Die ersten okkulten Sitzungen in Moskau und St. Petersburg fanden 1853 statt und wurden schnell unter einer kleinen Gruppe in den höchsten Kreisen beider Städte populär. In den 1870er Jahren waren auch einfachere Russen davon überzeugt, dass es möglich sei, in Kontakt mit den Toten zu treten und Séancen waren in der städtischen Gesellschaft weit verbreitet. 

Diese Séancen waren derart in Mode, dass der renommierte Wissenschaftler Professor Dmitri Mendelejew 1875 vorschlug, eine Kommission zur Untersuchung spiritueller Phänomene zu bilden. Während deren Erkenntnisse den Spiritualismus als Irrglauben kritisierten, hatte dies jedoch keinen Einfluss auf die wahren Gläubigen. 

Der Spiritualismus hatte in Russland mächtige Anhänger wie Staatsrat Alexander Aksakow, den Professor für Zoologie an der Universität St. Petersburg Nikolai Wagner und den Chemiker Alexander Butlerow aus St. Petersburg.

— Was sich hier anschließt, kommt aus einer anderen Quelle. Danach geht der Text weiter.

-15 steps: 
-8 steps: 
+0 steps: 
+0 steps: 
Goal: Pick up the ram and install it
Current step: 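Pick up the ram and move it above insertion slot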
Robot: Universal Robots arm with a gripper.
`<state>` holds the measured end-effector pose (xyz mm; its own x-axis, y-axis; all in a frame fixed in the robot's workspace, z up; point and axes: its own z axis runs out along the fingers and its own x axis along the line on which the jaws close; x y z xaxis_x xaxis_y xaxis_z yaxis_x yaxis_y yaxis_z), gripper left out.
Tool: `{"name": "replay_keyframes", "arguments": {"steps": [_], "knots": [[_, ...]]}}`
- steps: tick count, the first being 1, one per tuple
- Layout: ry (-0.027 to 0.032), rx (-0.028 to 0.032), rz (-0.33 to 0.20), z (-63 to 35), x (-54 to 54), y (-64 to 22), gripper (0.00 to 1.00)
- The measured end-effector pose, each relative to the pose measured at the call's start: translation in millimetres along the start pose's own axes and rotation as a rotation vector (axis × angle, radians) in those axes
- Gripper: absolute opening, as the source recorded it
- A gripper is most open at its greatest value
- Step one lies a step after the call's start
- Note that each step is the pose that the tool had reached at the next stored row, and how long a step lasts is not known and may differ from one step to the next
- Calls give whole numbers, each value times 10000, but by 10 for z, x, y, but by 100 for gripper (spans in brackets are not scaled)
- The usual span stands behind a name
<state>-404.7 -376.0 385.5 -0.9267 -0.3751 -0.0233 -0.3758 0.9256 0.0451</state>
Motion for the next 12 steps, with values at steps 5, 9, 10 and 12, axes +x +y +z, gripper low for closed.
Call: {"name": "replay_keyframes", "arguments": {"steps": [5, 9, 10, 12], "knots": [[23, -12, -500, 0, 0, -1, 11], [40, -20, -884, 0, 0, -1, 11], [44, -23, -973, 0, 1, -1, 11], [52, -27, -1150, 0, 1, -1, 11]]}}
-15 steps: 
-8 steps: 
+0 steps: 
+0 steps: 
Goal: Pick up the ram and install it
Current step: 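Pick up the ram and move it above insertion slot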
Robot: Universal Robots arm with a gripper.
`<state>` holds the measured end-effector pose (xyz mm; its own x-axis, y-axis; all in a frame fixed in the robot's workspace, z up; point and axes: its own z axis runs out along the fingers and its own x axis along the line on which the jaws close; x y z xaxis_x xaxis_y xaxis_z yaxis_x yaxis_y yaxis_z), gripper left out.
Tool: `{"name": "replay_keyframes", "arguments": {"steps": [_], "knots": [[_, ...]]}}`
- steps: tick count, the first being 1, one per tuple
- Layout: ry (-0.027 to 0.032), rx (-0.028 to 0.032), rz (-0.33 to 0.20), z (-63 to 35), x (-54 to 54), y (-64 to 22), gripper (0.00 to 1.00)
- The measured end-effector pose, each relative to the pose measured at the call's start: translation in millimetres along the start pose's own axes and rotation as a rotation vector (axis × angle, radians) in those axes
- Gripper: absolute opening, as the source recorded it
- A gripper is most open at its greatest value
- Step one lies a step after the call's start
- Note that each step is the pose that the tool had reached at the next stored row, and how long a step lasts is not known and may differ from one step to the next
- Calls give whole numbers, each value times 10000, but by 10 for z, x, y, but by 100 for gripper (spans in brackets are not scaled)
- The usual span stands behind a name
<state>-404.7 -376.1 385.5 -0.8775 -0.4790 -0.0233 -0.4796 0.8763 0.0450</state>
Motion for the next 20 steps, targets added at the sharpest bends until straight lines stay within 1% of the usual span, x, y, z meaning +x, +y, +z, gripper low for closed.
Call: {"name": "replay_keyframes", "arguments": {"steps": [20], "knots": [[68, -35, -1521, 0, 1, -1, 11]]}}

„Der Spiritualismus erregte die Aufmerksamkeit der Öffentlichkeit dank Medienartikeln, die über solche Phänomene berichteten und das Interesse daran förderten“, so Natalja Weprikowa, führende Expertin für Spiritualismus am Staatlichen Museum für Religionsgeschichte (St. Petersburg). „Die Berichterstattung in der Presse hat die öffentliche Meinung stark beeinflusst, nicht nur durch die Neuartigkeit und Exotik des Spiritualismus, sondern auch durch die Tatsache, dass herausragende Wissenschaftler als überzeugte Apologeten auftraten.“

Um „Kontakt“ mit dem Reich der Toten herzustellen, mussten nach dem Spiritualismus zwei Voraussetzungen erfüllt sein: Die „Geister“ selbst mussten sich wünschen, mit den Lebenden zu kommunizieren und ein Medium musste anwesend sein, das wusste, wie man diesen „Kontakt“ zu den Toten herstellt. 

Dazu versammelte man sich in einem dunklen Raum. Die Organisatoren einer solchen Séance nutzten Ton- und Lichteffekte, Klopfen, Vibrationen oder sich bewegende Gegenstände und ließen das Medium in Trance bizarre Äußerungen und Laute tätigen. 

Fachzeitschriften für Spiritualismus entstanden, in denen Séancen ausführlich beschrieben wurden. Die Berichte wurden nach strengen Regeln verfasst: Zeit und Ort der Séance, Name des Mediums und bizarre Ereignisse. Viele Menschen wollten das „Wunder“ eines „Kontakts“ mit den Toten persönlich erleben. „Die Leidenschaft für Okkultismus in Russland erreichte beispiellose Ausmaße und sogar Mitglieder der kaiserlichen Familie traten in geheime okkulte Gesellschaften ein“, sagt Weprikowa. „Manchmal wandten sich die Romanows sogar bei strategischen Staatsentscheidungen an ‚Propheten‘ und ‚Astrologen‘ und holten deren Rat ein.“  

Bis 1910 überstieg die Zahl der spirituellen Gruppen in Russland 3.500, von denen mindestens 1.000 allein in St. Petersburg aktiv waren. Die meisten Anhänger kamen aus aristokratischen Kreisen. Aber auch unter Intellektuellen, Angehörigen kreativer Berufe und sogar unter Geistlichen war der Spiritualismus weit verbreitet. „Die Begeisterung der russischen Intelligenz für Spiritualismus und Tischrücken wurde durch die Wahrnehmung der Bewegung als Teil komplexerer religiöser und mystischer Lehren gefördert“, erklärt Weprikowa. 

Mit der Machtübernahme durch die Bolschewiki im Jahr 1917 verlor der Aberglaube an Bedeutung. Die sowjetischen Behörden ließen okkulte Gesellschaften und ihre Aktivitäten überwachen. In den frühen 1930er Jahren hörten praktisch alle spirituellen und okkulten Gesellschaften in der Sowjetunion auf zu existieren. Mitglieder dieser Gruppen wurden wegen antisowjetischer Agitation und konterrevolutionärer Aktivitäten angeklagt.

Seit den 1990er Jahren sind spirituelle Gesellschaften in Russland offiziell wieder erlaubt, aber die Begeisterung für den Spiritualismus ist heute weitaus geringer als vor mehr als einem Jahrhundert.